TASK ITEM: Write out precisely the lines beginning with the line that contains "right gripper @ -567" and ending with the last line of the entries, and no other lines.
**** RECORDS FOR THE TASK
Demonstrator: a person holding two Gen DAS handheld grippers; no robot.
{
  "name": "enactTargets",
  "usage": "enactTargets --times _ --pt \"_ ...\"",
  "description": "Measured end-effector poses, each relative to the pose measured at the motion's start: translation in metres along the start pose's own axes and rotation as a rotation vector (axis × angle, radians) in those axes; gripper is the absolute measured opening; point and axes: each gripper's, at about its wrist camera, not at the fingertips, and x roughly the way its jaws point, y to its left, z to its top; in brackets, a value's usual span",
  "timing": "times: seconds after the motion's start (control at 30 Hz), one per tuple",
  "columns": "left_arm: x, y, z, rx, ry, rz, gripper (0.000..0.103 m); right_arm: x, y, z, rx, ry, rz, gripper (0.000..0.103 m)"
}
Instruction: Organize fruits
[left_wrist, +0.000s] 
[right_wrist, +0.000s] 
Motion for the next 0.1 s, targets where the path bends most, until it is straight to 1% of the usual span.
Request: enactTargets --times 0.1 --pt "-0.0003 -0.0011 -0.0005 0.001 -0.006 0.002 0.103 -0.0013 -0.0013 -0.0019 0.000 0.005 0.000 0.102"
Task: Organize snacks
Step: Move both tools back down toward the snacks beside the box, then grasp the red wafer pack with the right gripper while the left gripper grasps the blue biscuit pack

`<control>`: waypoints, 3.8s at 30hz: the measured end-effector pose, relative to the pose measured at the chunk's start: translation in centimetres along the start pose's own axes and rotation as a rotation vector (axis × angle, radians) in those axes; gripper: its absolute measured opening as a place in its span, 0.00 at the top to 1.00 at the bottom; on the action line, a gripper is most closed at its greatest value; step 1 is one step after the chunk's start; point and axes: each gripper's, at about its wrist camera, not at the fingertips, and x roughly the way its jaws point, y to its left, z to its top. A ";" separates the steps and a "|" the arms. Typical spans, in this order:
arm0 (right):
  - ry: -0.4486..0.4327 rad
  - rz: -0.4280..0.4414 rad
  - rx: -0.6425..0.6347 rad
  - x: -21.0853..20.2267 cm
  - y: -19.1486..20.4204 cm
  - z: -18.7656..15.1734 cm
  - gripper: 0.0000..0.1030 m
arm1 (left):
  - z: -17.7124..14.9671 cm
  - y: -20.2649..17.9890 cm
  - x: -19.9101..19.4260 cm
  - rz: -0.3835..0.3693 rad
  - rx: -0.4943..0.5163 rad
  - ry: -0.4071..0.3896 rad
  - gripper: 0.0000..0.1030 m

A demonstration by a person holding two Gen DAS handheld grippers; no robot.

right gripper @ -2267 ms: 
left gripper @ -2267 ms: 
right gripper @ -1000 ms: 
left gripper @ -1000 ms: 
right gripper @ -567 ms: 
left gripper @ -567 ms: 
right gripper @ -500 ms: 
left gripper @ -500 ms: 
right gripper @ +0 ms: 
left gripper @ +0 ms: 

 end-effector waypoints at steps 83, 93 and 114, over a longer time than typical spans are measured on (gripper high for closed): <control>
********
OUTPUT FOR THIS TASK:
right gripper @ -567 ms: 
left gripper @ -567 ms: 
right gripper @ -500 ms: 
left gripper @ -500 ms: 
right gripper @ +0 ms: 
left gripper @ +0 ms: 

 end-effector waypoints at steps 83, 93 and 114, over a longer time than typical spans are measured on (gripper high for closed): <control>

This output contains the complete answer.